EXERCISE BRIEF
Pull every line containing "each" from the data.

------------------------

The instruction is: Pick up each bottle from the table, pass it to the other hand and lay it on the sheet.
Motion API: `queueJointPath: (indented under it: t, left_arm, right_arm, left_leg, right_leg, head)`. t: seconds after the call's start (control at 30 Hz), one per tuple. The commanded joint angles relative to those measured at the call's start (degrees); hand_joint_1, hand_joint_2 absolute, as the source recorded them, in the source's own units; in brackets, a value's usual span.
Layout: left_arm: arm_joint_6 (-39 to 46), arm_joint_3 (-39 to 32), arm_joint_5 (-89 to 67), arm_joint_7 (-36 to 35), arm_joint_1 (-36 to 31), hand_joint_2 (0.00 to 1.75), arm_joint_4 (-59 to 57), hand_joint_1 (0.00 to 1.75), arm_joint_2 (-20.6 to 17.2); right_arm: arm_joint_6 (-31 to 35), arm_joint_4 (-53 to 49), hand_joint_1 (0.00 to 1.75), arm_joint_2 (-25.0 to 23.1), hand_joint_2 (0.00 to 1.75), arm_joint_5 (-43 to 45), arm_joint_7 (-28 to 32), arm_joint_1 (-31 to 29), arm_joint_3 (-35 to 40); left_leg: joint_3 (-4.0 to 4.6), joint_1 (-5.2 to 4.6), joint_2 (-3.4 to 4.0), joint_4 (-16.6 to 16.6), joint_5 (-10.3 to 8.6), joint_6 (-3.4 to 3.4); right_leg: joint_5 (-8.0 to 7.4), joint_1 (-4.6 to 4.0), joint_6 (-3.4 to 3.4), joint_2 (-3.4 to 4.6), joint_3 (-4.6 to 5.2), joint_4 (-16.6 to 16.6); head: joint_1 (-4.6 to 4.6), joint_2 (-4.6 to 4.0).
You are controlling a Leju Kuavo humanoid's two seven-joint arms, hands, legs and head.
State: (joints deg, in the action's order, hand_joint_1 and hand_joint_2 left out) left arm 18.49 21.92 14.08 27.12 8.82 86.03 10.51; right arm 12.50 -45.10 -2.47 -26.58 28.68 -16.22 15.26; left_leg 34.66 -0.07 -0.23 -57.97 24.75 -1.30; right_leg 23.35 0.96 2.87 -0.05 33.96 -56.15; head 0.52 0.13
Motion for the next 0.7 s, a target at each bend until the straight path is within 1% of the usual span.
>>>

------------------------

EXERCISE SOLUTION
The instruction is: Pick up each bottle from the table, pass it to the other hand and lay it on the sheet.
Motion for the next 0.7 s, a target at each bend until the straight path is within 1% of the usual span.

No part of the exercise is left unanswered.